Lorsque c’était une jeune fille qui disparaissait, le risque de ne jamais la retrouver était décuplé par la traque des souteneurs. Ils embauchaient des femmes pour les enjôler, les attirer, et ils s’en allaient les vendre, et elles n’étaient plus là. Ces femmes étaient la hantise de Cassandre et d’Inigo.

Mais, à La Chapellerie, lorsque quelqu’un disparaissait pour une raison ou pour une autre, on la retrouvait trois fois sur quatre disloquée à l’entrée du laboratoire – c’était à ça qu’il pensait.

Nemo eut un frisson.

C’est Daniel, sur mon visage ?

Elle se sentit coupable, soudain, de son lien avec Morphée. Qu’elle ait lié une relation avec cet être indéfinissable qui vivait là, tandis que les gens, les autres, continuaient de mourir sur son seuil. Elle frémit d’horreur en imaginant le corps de Daniel dans cet état. Elle connaissait si bien ce corps que les images lui venaient sans qu’elle ne les appelle, ses singularités déformées par une horreur qu’on n’identifiait pas, les pieds fendus, les doigts arrachés, les membres sanglants. Des larmes de panique lui montèrent aux yeux. Et Sachenka ? Est-ce qu’elle n’allait pas, elle aussi, là-bas ? Est-ce que la maladie qui y avait mené sa mère, Daniel, et tant de monde avant elles, ne s’était pas emparée d’elle aussi ?

– Je peux aller voir chez Morphée, dit-elle.

Il lui avait fallu un énorme effort pour parler.

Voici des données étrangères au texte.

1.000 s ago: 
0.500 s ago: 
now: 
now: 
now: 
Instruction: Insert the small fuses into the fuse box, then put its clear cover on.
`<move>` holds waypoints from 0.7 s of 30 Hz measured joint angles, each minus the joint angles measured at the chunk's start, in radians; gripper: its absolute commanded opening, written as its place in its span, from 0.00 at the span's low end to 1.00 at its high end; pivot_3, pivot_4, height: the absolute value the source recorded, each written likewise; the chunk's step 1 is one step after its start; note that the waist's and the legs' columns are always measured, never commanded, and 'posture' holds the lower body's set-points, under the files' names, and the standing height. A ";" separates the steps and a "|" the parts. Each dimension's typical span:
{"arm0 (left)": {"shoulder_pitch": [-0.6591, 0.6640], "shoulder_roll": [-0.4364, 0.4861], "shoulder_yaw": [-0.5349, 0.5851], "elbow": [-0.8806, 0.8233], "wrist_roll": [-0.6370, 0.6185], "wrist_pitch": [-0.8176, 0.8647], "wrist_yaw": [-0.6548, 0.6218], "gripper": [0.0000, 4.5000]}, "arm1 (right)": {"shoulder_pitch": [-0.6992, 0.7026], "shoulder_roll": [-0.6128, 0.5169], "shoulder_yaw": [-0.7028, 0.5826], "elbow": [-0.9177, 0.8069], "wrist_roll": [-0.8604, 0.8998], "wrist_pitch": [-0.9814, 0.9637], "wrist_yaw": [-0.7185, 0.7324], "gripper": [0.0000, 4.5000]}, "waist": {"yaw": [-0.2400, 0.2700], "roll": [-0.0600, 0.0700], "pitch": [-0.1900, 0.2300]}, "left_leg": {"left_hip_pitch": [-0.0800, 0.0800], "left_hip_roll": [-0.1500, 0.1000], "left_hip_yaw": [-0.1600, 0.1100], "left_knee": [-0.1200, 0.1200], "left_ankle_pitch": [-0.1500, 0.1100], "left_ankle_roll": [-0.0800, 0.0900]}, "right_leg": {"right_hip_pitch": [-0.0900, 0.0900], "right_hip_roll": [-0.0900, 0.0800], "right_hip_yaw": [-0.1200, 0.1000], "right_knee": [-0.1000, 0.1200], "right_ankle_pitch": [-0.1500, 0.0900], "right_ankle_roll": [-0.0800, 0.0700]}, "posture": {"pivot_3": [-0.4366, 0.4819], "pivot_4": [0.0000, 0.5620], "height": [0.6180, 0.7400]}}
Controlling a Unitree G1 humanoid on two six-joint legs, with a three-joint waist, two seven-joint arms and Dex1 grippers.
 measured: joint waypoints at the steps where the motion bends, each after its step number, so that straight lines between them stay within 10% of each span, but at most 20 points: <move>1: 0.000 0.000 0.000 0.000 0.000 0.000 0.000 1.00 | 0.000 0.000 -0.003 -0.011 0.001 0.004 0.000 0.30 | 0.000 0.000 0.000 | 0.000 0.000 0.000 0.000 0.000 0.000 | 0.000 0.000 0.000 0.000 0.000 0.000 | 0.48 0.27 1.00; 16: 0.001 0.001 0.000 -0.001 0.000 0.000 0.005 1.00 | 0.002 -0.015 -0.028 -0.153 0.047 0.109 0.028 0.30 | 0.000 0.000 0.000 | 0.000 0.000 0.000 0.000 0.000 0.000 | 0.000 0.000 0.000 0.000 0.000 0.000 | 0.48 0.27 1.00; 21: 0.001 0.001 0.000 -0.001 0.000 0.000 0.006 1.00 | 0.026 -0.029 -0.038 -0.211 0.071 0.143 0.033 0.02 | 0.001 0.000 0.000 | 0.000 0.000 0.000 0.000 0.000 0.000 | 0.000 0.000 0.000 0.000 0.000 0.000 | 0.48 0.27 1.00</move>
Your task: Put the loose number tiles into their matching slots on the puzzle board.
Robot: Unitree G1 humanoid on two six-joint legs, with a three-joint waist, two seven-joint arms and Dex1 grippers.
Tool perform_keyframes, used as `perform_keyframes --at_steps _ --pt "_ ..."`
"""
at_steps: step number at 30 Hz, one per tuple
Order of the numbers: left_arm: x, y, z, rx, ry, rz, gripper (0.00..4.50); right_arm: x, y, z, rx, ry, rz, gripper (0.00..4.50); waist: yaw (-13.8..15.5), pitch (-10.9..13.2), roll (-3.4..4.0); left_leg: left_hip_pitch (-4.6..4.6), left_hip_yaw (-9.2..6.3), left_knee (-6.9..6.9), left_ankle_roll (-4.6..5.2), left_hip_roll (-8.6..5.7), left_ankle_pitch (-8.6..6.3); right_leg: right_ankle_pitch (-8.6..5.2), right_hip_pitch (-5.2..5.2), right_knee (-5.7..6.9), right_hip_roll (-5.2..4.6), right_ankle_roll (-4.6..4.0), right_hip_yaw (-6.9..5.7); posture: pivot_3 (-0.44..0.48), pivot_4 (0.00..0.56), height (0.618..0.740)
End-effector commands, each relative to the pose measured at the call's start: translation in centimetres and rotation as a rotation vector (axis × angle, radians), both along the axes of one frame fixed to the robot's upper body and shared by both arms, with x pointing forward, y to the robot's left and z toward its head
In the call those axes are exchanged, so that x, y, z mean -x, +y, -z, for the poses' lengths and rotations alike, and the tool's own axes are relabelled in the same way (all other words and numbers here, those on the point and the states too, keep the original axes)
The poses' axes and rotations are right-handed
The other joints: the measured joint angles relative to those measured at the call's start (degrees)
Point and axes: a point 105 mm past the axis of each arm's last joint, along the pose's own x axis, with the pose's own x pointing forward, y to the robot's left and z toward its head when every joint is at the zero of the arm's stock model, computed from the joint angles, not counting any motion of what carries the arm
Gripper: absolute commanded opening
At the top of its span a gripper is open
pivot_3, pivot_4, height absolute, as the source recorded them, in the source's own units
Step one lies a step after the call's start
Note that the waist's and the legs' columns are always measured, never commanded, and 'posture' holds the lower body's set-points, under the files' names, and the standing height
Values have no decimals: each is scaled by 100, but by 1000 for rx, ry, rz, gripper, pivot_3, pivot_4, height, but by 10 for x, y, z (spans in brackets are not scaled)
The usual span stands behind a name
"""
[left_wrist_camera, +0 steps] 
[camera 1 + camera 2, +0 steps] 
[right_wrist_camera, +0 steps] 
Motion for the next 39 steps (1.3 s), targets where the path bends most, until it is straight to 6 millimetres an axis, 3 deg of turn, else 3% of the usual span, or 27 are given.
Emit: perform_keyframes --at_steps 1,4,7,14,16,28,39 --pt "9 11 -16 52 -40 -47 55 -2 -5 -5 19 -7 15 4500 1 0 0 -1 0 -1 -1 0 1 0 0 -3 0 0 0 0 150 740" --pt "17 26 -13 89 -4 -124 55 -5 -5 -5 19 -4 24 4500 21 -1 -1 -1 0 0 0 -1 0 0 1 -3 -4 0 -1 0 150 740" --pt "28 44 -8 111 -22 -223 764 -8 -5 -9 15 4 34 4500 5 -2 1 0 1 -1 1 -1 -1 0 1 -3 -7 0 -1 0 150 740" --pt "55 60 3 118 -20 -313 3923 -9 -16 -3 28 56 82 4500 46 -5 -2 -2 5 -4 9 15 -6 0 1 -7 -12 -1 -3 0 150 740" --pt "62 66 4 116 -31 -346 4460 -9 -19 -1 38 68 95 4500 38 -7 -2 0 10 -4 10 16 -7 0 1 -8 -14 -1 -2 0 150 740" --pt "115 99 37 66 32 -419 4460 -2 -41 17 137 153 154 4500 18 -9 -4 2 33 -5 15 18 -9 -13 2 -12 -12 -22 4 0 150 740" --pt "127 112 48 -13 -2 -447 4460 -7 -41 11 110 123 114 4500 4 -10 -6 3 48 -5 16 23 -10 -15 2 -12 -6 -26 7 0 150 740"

Elle vit l’angoisse sur le visage du padre, celle qu’il tentait de dissimuler depuis qu’il avait appris la disparition de Sachenka. Elle avait formulé cette possibilité à voix haute, et il ne pouvait plus l’ignorer.

– Je ne sais pas, Nemo… Je sais que tu ne risques rien…

Mais il n’ajouta rien. Elle brûlait de s’y rendre, effrayée qu’il soit déjà trop tard, et elle mêlait dans ses pensées l’intolérable mort de Daniel et celle de Sachenka. Elle pensait aux couloirs de papillons, à l’ambiance de fièvre qui régnait là, à la lenteur de Morphée et sa souffrance, et tout ce qu’il lui avait dit. Qu’est-ce qu’il manquait ? Qu’est-ce qu’il n’avait pas dit, ou qu’il ignorait, qui aurait relié entre elles les malades, l’épuisement de Daniel, et l’incapacité de Morphée à s’échapper de cette prison qu’il détestait tant ?

Est-ce que c’est toi qui les tue ?

Ce n’est pas lui qui les tue, pensa-t-elle, mais elles meurent quand même. Je ne veux pas qu’elles viennent. Et elles continuent de venir. Et elles meurent – et Morphée change de visage – et elles continuent de venir.

Et elle pensa – Et lui. Il était là. Il me regardait.

– Melville Hatter ?

La porte s’ouvrit soudain, et Inigo et Nemo tournèrent la tête d’un même mouvement. Cassandre bondit debout. Louise avait les mains sur les épaules de Sachenka, qui avançait devant elle, enroulée dans le manteau.